Permanecí allí pensativo… mucho tiempo…, muchísimo tiempo…, dando gracias al cielo por haber limitado mi inteligencia a las vulgares minucias de la vida cotidiana…, por no haber querido hacer de mí un hombre superior a la mayoría de los mártires. Por fin, el guarda rural, viéndome con la mirada fija y la boca abierta, se arriesgó a tocarme en el hombro.

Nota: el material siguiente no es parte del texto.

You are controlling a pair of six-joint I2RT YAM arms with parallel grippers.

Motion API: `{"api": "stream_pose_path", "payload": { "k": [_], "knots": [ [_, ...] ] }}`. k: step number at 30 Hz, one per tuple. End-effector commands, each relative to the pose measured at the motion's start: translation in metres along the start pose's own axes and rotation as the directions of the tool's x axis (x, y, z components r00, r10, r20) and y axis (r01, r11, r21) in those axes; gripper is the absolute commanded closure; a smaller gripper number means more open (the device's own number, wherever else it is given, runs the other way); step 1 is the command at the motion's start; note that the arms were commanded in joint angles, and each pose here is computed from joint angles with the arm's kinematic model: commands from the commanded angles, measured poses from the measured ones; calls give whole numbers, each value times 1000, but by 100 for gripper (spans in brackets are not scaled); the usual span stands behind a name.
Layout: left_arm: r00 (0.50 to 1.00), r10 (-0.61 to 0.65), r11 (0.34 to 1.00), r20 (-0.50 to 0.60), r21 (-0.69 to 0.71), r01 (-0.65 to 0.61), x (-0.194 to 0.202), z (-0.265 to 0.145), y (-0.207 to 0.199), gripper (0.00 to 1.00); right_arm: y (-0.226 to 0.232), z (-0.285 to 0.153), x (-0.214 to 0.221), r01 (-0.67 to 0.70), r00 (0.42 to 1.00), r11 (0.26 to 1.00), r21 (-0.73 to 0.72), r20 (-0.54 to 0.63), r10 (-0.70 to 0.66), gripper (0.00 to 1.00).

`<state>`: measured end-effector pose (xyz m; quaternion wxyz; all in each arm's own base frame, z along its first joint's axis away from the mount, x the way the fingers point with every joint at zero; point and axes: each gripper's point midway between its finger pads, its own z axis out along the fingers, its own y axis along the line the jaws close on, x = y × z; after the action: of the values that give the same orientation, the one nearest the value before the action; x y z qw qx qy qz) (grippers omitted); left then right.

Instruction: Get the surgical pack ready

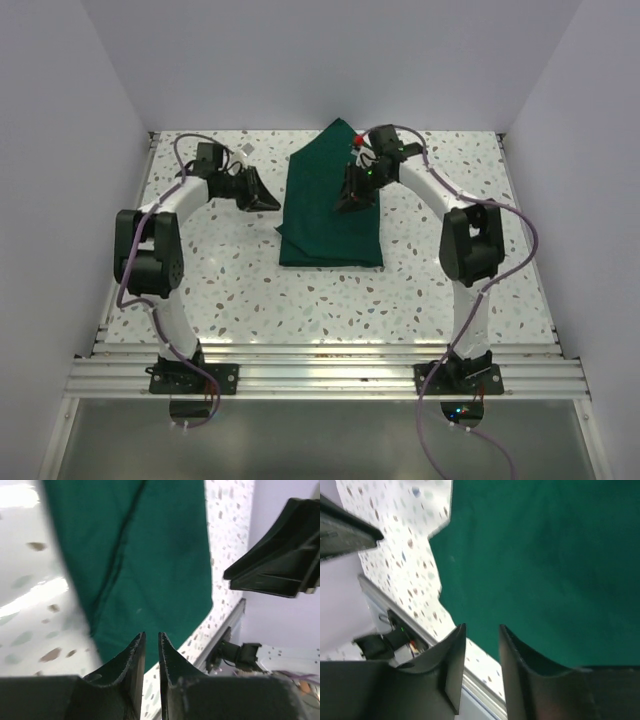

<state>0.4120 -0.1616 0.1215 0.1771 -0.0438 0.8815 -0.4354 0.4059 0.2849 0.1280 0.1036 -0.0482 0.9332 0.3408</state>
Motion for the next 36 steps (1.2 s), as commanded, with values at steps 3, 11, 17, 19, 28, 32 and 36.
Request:
{"api": "stream_pose_path", "payload": {
  "k": [3, 11, 17, 19, 28, 32, 36],
  "knots": [
    [994, 52, 975, -100, 219, -29, 18, 43, -53, 83, 31, -16, 48, 36, 997, 954, -299, -60, -56, 80],
    [981, -47, 984, -188, 163, 78, 40, 70, -20, 85, 1, 11, 89, -103, 977, 935, -340, -211, 31, 98],
    [964, -120, 986, -238, 87, 145, 62, 80, 10, 85, -28, 7, 101, -156, 972, 936, -314, -215, 90, 100],
    [959, -130, 987, -253, 64, 150, 68, 81, 17, 85, -39, 4, 105, -162, 971, 939, -304, -218, 97, 100],
    [962, -111, 993, -249, 14, 118, 68, 81, 26, 86, -74, -17, 127, -215, 962, 947, -240, -218, 163, 100],
    [981, -26, 999, -194, 34, 33, 43, 72, 7, 84, -72, -36, 111, -173, 978, 959, -225, -151, 142, 100],
    [993, 90, 993, -80, 89, -83, 5, 68, -22, 77, -46, -47, 42, -120, 991, 956, -269, 30, 133, 100]
  ]
}}
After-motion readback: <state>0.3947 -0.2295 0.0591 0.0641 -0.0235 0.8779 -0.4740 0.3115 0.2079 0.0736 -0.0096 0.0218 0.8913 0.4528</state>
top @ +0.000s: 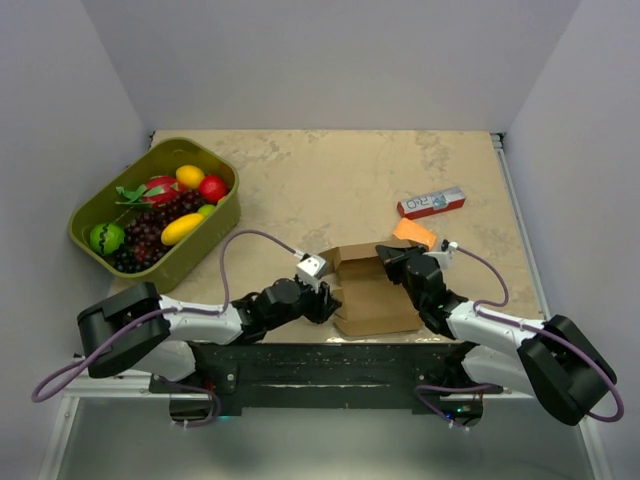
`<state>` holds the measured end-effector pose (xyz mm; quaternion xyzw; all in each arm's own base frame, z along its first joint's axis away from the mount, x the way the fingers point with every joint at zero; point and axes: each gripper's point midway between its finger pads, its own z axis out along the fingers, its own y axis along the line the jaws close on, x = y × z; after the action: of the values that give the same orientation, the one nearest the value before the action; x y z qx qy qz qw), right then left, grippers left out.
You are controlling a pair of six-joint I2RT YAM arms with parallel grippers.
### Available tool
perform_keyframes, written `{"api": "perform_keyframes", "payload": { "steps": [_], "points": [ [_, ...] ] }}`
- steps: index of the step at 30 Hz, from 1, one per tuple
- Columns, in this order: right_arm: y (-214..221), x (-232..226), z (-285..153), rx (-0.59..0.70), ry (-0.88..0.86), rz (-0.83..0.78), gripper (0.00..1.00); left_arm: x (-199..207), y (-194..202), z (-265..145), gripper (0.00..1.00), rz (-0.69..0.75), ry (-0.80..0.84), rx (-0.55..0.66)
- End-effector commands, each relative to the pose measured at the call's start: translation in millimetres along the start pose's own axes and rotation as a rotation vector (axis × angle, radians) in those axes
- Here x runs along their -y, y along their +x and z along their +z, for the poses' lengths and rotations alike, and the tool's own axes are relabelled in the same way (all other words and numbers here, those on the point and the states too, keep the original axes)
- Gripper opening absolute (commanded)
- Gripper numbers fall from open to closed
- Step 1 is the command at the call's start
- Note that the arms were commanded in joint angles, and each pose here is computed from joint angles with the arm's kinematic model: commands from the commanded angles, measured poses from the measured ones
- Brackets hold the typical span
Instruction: Fold the paper box
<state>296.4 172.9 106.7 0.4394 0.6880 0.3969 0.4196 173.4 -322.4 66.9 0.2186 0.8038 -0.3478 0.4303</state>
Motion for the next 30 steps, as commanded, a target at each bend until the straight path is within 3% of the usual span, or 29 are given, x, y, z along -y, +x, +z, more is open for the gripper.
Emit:
{"api": "perform_keyframes", "payload": {
  "steps": [1,6,22,30],
  "points": [
    [-6,12,2,0.044,0.043,-0.060,0.00,30,-48,13,0.41,-0.039,0.086,0.151],
    [-6,13,3,0.044,0.043,-0.059,0.00,33,-39,29,0.38,-0.039,0.097,0.122],
    [-9,15,3,0.058,0.054,-0.070,0.00,-8,60,31,0.24,-0.127,0.000,-0.101],
    [-10,15,2,0.059,0.058,-0.072,0.00,-13,70,34,0.21,-0.141,-0.024,-0.130]
  ]
}}
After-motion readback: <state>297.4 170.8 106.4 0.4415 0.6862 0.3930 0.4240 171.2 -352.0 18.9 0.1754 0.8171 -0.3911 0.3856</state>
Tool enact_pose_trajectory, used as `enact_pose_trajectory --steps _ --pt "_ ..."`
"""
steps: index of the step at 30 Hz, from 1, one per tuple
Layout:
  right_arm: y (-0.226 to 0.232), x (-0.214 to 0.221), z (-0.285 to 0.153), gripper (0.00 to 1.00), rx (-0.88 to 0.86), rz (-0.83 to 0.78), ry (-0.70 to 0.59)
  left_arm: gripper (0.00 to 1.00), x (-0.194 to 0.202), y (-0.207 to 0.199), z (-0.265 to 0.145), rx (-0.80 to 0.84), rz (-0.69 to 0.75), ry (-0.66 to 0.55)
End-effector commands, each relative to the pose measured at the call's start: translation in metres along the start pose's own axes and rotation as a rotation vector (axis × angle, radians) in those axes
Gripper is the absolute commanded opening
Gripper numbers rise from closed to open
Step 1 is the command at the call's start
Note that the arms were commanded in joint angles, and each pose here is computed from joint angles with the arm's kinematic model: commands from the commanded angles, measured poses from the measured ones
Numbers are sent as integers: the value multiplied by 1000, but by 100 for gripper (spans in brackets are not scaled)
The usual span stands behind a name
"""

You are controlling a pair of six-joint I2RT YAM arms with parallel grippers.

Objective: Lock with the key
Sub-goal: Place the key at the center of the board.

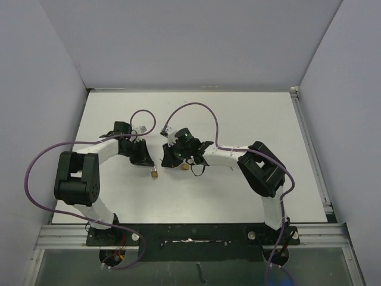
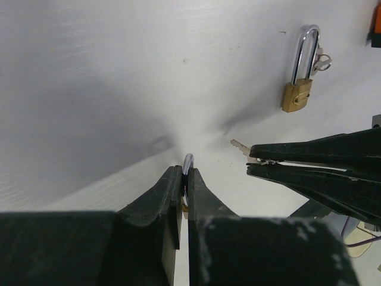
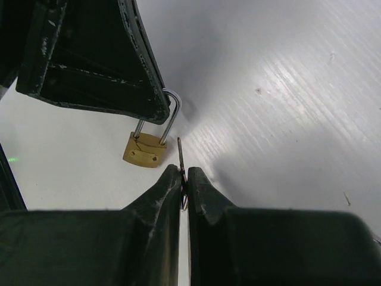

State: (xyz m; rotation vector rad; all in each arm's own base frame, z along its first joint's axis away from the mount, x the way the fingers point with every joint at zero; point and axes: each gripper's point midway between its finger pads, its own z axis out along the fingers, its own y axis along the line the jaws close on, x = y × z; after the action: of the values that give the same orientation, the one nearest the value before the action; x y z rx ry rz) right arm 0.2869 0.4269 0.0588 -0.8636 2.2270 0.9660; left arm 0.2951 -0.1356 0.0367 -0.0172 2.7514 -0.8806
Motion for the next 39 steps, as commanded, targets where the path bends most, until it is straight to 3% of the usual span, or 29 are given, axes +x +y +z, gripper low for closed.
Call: enact_pose_trajectory --steps 1,8,14,17,22,30,37,39 --pt "25 -35 6 0 -91 -29 -88 0 -14 4 -11 -53 17 -40" --pt "24 -26 21 0 -113 -17 -55 2 -28 12 -14 -94 -16 -111" --pt "16 -10 27 8 -95 -3 -15 7 -51 11 -18 -89 -12 -211" --pt "13 -5 28 19 -88 -2 -2 10 -58 8 -16 -73 -14 -225" --pt "13 -5 26 47 -84 -8 -3 28 -66 3 -15 -44 -16 -237" --pt "15 -22 20 52 -74 -44 -33 36 -68 -3 -21 -32 -5 -251" --pt "15 -68 -15 53 -31 -107 -131 38 -81 -17 -44 -33 28 -315" --pt "9 -83 -34 62 -4 -112 -177 44 -89 -24 -54 -28 48 -353"
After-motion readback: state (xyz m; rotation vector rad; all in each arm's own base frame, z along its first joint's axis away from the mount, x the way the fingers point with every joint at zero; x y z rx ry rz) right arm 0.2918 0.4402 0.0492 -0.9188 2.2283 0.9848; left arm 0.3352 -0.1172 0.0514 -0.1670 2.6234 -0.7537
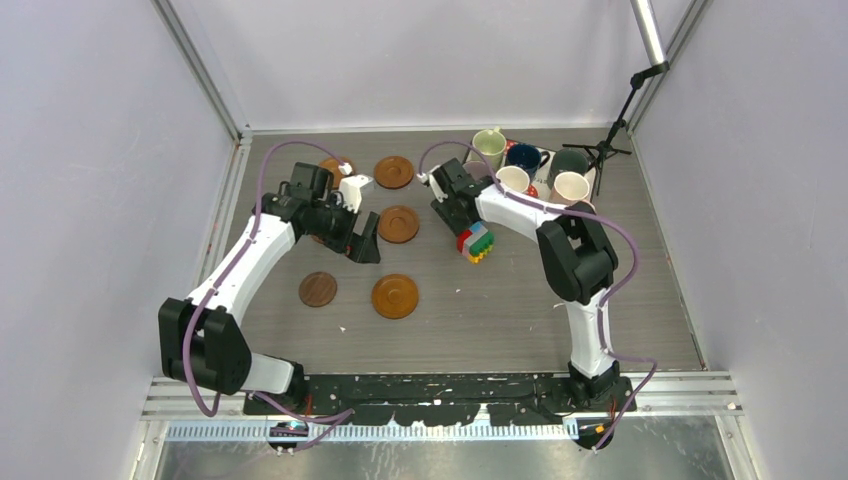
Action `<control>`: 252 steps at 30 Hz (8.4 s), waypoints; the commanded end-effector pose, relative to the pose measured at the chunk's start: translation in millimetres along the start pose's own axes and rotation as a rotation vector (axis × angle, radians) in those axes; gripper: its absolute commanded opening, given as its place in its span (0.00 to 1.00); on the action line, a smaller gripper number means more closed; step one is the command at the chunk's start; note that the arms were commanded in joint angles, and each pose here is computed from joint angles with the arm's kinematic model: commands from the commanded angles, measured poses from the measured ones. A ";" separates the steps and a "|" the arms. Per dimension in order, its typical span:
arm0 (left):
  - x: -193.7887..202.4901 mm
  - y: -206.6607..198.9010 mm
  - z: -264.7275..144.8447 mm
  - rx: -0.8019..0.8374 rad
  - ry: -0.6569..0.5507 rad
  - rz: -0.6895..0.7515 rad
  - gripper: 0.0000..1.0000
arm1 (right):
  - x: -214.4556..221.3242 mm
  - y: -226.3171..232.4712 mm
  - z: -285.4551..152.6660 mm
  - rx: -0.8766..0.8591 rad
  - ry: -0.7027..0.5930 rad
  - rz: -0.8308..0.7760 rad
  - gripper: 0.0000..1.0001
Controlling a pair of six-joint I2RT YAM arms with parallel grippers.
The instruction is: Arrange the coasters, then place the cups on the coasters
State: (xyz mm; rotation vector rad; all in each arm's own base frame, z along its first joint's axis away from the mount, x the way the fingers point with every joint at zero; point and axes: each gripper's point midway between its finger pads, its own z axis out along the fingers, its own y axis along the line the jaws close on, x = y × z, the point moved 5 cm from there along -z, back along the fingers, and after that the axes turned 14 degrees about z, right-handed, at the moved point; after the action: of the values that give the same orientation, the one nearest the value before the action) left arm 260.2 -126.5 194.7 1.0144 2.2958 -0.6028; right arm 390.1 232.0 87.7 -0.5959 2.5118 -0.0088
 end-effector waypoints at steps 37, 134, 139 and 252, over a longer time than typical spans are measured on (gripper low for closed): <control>-10.9 -5.3 -17.8 -0.013 -0.067 0.044 0.95 | 8.9 -53.0 -3.2 0.277 -0.185 -0.253 0.47; -9.4 -3.6 -18.9 -0.030 -0.055 0.046 0.95 | 118.5 -2.6 4.0 0.137 -0.045 -0.493 0.00; -9.3 -3.9 -20.2 -0.034 -0.053 0.045 0.95 | 138.6 10.2 -8.5 0.086 -0.016 -0.549 0.00; -65.2 -81.6 133.9 -0.012 0.066 0.394 0.00 | 66.8 -130.1 -217.4 -0.255 -0.451 0.595 0.83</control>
State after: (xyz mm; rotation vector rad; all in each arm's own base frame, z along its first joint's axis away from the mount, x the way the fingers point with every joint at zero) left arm 271.7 -293.7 102.0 1.5029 2.1978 -0.3787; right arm 278.0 60.4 247.5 0.0955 2.2033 0.5853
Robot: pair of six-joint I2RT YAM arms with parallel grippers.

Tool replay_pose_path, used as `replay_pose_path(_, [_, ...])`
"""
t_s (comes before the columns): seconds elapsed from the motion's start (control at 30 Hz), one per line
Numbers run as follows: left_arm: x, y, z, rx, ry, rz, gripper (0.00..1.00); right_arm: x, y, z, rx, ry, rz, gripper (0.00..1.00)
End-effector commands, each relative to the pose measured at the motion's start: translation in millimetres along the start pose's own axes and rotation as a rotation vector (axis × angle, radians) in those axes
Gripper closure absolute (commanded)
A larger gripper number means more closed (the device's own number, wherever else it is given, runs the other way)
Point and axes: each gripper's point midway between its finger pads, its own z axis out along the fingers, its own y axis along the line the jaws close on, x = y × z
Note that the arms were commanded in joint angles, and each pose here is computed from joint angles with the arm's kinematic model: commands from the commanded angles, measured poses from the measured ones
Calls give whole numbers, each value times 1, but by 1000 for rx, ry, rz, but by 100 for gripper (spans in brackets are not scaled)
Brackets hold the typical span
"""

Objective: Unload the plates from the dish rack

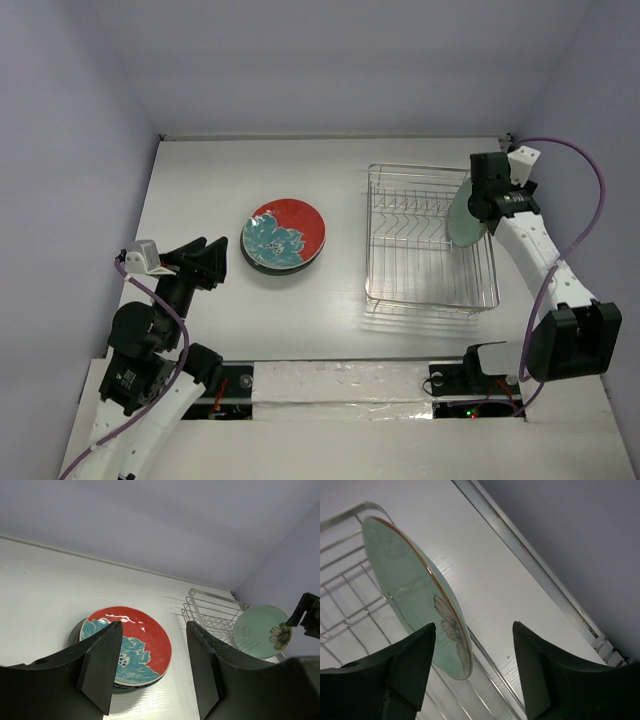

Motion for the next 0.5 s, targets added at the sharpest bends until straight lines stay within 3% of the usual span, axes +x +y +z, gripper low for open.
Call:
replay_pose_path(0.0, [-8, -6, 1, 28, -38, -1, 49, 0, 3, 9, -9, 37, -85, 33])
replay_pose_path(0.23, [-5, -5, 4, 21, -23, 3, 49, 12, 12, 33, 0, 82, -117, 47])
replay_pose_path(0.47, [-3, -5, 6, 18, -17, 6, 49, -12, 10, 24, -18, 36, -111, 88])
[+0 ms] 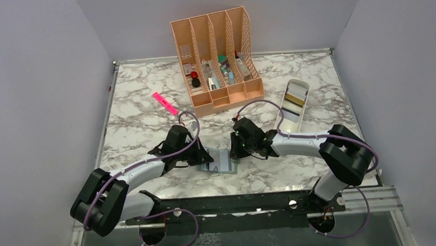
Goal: Put the credit cards into the card holder
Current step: Insert the credit card into the card holder.
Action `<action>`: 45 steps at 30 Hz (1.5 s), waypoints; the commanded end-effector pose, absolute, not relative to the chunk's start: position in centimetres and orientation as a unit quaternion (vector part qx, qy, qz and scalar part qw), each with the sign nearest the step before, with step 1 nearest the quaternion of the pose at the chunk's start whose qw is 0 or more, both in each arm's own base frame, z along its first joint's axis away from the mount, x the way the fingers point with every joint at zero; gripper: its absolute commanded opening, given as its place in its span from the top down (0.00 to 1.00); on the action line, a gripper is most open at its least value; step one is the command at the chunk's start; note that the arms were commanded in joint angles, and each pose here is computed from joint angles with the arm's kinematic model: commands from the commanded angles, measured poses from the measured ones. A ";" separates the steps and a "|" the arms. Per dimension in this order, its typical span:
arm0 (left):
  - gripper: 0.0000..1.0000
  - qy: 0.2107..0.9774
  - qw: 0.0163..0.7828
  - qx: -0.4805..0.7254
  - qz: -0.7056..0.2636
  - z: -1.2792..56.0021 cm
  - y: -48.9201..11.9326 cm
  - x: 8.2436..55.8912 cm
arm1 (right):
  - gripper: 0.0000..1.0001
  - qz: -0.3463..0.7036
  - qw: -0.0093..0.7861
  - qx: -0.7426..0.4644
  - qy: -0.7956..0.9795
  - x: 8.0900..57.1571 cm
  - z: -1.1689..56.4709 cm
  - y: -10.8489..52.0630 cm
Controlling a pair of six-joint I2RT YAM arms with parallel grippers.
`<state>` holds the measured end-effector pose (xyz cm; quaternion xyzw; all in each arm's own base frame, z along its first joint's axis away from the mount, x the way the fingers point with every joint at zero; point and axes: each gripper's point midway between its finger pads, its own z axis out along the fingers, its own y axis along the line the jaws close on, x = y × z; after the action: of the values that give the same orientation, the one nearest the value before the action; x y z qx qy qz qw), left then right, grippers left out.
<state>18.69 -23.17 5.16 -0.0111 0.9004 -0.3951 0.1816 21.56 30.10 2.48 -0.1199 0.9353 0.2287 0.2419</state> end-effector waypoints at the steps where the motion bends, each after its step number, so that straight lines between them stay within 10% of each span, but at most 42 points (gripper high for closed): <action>1: 1.00 0.897 0.167 -0.006 -0.408 4.5 -23.3 17.8 | 0.77 0.217 0.237 -0.120 0.939 21.3 1.4 29.8; 45: 1.00 0.910 0.171 -0.008 -0.378 3.0 -22.8 18.4 | 0.76 0.229 0.236 -0.116 0.937 21.5 2.2 30.5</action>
<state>19.28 -23.59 4.20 -0.0041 0.8948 -0.4031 0.1919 21.60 30.32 2.45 -0.1156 0.9351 0.2327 0.2411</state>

—Señor Christian —me dijo—, vayámonos…, se hace tarde… El señor burgomaestre debe haber regresado ya del consejo.

—¡Ah!, es verdad —exclamé, arrugando el papel—. ¡En marcha!

Volvimos a descender la ladera.

Mi digno primo me recibió, con cara sonriente, en el umbral de su casa.

—Y bien…, Christian… ¿Has descubierto algo acerca de ese imbécil que se ahorcó?

—No.

—Me lo figuraba… Sería algún loco escapado de Stéfansfeld, o de cualquier otra parte… A fe mía… hizo bien en colgarse… Es lo más sencillo… cuando uno no sirve para nada.

Al día siguiente me fui de Hirchwiller. Jamás regresaré.